# Action item:
Please give back, exactly as written, the lines from the line with "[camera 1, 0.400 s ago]" to the line with "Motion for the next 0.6" in the listing below, leaving out all pictures.

# Records supplied:

════

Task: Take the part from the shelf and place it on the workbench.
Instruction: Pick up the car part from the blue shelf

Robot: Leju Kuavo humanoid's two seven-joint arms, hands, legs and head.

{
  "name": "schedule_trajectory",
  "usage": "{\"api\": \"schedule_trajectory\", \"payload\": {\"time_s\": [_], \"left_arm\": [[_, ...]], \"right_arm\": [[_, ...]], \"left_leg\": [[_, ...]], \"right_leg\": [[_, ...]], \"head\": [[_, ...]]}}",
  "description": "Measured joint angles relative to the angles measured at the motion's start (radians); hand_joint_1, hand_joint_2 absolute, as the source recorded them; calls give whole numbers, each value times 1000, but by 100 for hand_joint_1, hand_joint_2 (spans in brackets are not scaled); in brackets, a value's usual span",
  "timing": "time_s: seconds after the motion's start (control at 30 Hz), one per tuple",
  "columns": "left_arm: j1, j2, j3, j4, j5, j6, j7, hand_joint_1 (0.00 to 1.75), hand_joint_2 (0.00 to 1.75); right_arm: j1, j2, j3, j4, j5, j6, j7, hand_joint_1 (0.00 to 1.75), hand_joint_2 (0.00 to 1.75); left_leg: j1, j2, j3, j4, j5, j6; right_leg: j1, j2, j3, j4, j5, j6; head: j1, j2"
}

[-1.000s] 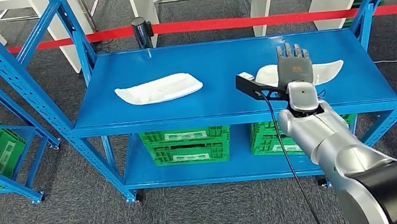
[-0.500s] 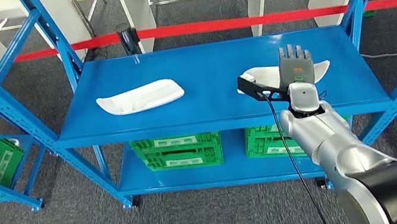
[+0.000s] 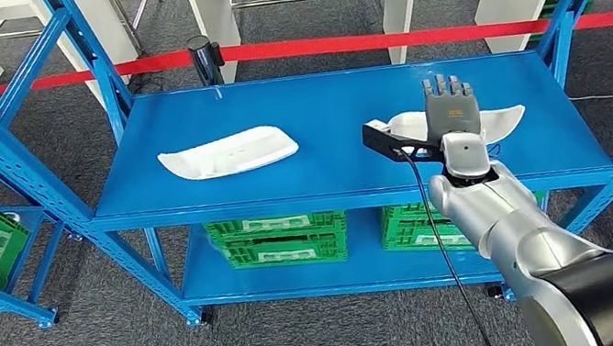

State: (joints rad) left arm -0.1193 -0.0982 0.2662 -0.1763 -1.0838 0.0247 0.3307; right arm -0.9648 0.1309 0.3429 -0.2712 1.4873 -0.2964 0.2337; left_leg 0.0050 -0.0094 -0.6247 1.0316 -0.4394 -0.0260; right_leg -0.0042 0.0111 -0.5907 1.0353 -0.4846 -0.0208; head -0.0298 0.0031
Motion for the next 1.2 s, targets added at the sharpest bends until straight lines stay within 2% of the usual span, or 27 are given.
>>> {"api": "schedule_trajectory", "payload": {"time_s": [0.33,1.2], "left_arm": [[-4,-3,7,0,-1,0,0,0,0],[3,-2,16,0,7,1,11,0,0]], "right_arm": [[0,0,-3,0,0,0,6,0,175],[44,20,-13,0,-18,1,-12,0,175]], "left_leg": [[-1,0,0,0,0,8],[-1,0,1,0,1,8]], "right_leg": [[-1,-1,4,-8,5,12],[0,-1,4,-7,4,13]], "head": [[0,0],[0,0]]}}
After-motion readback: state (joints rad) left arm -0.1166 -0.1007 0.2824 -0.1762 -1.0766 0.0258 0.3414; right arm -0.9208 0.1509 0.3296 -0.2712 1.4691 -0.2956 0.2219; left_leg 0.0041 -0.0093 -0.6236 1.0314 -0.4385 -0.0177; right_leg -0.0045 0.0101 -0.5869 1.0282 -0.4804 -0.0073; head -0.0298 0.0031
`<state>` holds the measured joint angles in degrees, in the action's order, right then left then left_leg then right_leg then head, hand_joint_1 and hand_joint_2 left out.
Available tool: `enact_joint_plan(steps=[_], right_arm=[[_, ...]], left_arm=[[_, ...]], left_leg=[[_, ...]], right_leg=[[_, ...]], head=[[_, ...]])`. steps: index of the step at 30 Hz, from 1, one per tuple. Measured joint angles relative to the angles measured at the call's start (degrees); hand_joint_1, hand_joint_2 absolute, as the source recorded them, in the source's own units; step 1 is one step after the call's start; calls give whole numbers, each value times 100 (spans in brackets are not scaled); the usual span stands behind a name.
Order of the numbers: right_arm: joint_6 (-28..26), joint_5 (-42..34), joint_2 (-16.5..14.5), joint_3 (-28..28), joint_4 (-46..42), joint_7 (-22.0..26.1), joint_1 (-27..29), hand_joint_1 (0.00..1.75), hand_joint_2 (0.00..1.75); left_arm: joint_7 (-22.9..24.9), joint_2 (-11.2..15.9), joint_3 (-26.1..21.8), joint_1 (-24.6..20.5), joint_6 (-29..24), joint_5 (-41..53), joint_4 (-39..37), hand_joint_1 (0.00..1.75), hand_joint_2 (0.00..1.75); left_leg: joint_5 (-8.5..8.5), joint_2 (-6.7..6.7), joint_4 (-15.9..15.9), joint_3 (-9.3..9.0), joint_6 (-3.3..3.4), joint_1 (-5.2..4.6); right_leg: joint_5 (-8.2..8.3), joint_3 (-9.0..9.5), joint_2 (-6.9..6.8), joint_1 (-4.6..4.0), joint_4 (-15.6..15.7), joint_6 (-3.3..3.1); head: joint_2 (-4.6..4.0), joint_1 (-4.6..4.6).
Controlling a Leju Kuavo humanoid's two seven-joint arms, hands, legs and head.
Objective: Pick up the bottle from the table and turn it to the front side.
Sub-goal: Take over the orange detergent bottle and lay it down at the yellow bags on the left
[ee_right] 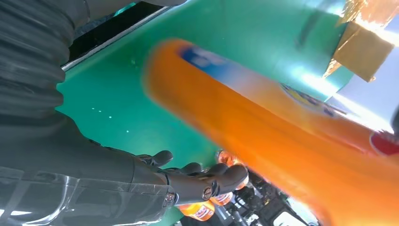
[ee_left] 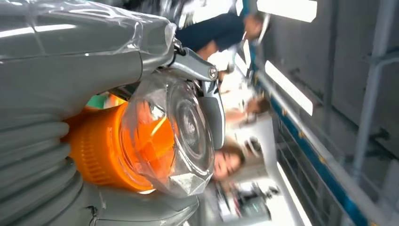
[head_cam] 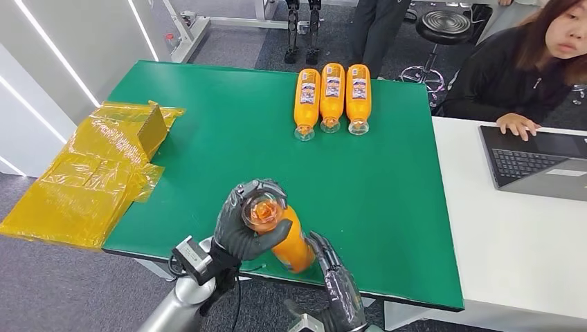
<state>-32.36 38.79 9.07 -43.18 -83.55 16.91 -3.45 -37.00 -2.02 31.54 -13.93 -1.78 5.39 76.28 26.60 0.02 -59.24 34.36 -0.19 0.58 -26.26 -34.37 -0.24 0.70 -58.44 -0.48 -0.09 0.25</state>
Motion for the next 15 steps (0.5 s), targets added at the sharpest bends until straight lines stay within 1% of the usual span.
enact_joint_plan(steps=[3,7,10,12,15], right_arm=[[-21,-80,-11,-46,45,39,-42,0,175],[-82,-179,-41,-110,123,93,-104,0,175],[-98,-216,-87,-141,193,111,-149,0,175],[-95,-238,-118,-147,228,113,-167,0,175],[-89,-241,-156,-147,262,115,-188,0,175]], left_arm=[[56,56,-165,-217,-432,640,-25,175,175],[139,105,-376,-450,-720,1278,-90,175,175],[226,159,-481,-696,-1041,1822,-210,175,175],[353,196,-516,-849,-1313,2275,-307,175,175],[734,281,-527,-1066,-1781,3258,-494,175,175]], left_leg=[[-1,0,0,0,0,0],[-1,0,0,0,0,0],[-1,0,0,0,0,0],[-1,0,0,0,0,0],[-1,0,0,0,0,0]], right_leg=[[1,0,0,0,-1,-1],[1,0,0,0,-2,-1],[1,0,0,0,-2,-1],[1,0,0,0,-2,-1],[1,-1,1,0,-2,-1]], head=[[0,0],[0,0],[0,0],[0,1],[0,1]])
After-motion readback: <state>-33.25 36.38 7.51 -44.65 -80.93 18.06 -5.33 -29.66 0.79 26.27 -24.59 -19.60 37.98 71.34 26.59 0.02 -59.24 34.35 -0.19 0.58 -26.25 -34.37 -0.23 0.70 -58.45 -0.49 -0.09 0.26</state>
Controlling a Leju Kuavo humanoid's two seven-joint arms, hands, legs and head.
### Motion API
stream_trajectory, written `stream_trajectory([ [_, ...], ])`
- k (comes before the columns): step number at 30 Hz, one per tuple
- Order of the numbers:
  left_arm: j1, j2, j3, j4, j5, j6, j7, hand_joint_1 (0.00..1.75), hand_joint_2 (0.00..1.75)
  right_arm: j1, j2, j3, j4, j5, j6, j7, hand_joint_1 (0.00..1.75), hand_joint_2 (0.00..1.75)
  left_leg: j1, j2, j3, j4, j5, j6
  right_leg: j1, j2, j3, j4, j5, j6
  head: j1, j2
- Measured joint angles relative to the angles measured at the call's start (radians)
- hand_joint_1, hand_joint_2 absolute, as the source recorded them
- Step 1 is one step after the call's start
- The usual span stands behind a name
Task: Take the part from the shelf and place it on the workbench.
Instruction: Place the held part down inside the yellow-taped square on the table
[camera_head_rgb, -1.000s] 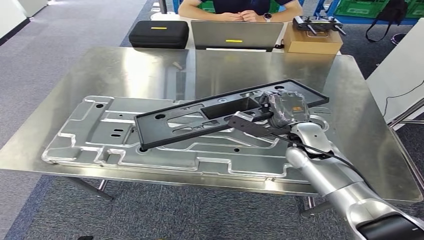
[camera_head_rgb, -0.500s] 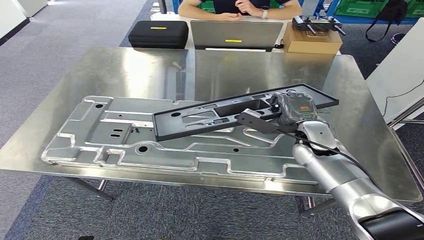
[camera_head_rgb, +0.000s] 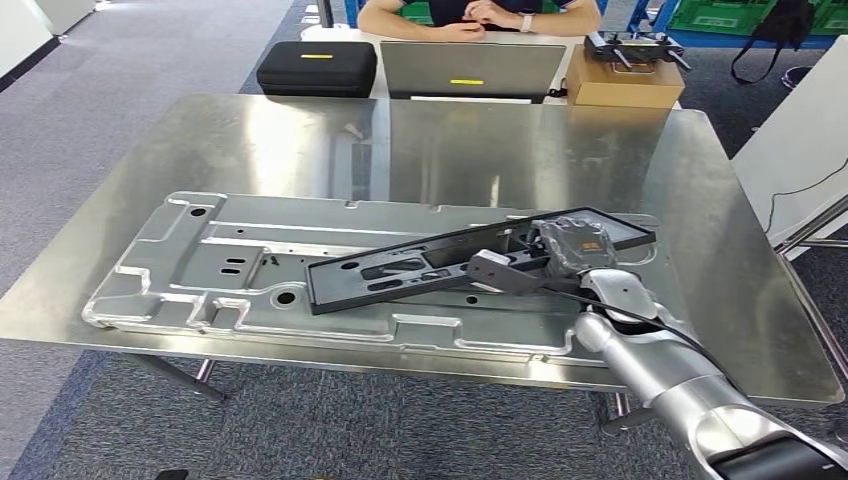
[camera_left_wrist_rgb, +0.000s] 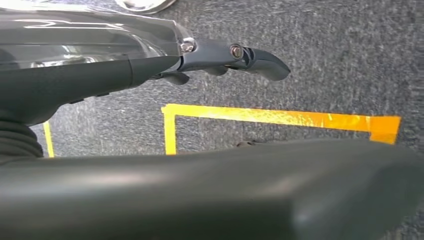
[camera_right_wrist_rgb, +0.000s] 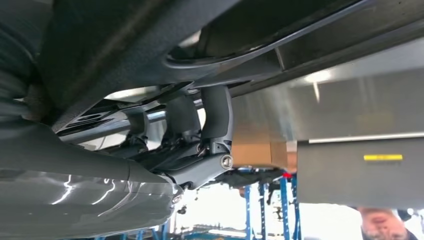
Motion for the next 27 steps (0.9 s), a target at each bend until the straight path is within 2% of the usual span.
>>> stream_trajectory([
  [6, 0.000, -0.001, 0.000, 0.000, 0.000, 0.012, -0.002, 0.00, 1.75, 0.007, 0.002, 0.005, 0.002, -0.011, 0.003, -0.005, 0.00, 0.00, 0.000, 0.000, 0.000, 0.000, 0.000, 0.000, 0.000, 0.000, 0.000, 0.000, 0.000, 0.000, 0.000, 0.000],
  [10, -0.001, -0.002, 0.000, 0.000, 0.000, 0.013, -0.010, 0.00, 0.00, 0.012, 0.000, 0.005, 0.001, -0.024, 0.006, -0.017, 0.00, 0.00, 0.000, 0.000, 0.001, 0.000, 0.000, 0.000, 0.000, 0.000, 0.000, 0.000, 0.000, 0.000, 0.000, 0.000],
  [27, 0.000, -0.010, 0.000, 0.000, 0.009, 0.022, 0.001, 0.00, 0.00, 0.018, -0.034, 0.005, -0.012, -0.027, 0.022, -0.043, 0.00, 0.00, 0.000, 0.000, 0.001, 0.000, 0.000, 0.000, 0.000, 0.000, 0.000, 0.000, 0.000, 0.000, 0.000, 0.000],
])
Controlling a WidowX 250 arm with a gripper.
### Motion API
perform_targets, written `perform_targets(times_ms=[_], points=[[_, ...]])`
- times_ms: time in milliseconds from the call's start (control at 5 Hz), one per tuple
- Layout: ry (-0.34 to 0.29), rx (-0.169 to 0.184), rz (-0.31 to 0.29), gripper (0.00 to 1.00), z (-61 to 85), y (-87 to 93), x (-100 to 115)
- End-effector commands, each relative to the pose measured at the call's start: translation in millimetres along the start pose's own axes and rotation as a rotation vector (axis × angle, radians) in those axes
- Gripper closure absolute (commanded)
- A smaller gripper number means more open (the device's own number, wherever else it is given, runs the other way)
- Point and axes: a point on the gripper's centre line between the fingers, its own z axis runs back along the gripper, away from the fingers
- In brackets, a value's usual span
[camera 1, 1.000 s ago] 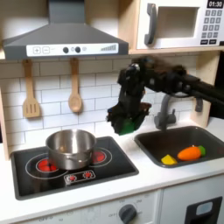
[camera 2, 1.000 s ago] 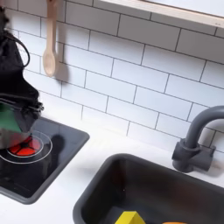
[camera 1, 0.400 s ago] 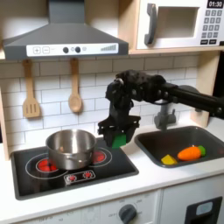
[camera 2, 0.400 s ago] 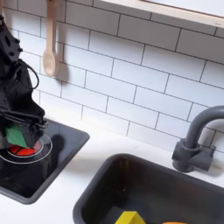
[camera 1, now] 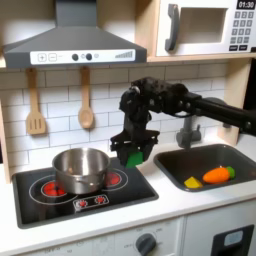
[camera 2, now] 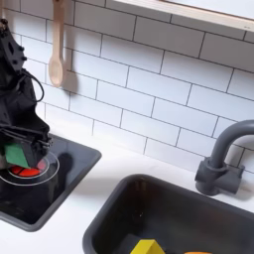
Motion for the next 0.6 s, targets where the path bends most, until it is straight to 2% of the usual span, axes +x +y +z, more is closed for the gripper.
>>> perform_targets(times_ms=[0,200,400], points=[[-0.101,-0.011,-0.039,1.00,43.6,-12.9,6.1],[-0.129,-0.012,-0.055,1.00,60.8,-18.1,3.1],[-0.136,-0.051,-0.090,1.00,72.9,-34.9,-0.8]])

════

# Answer space:
[camera 1, 0.400 s ago] 
[camera 2, 0.400 s ago] 
[camera 1, now] 
[camera 2, now] 
Motion for the next 0.6 s, targets where the path bends most, until it is straight to 2% of the usual span, axes +x +y +z, more is closed for the gripper.

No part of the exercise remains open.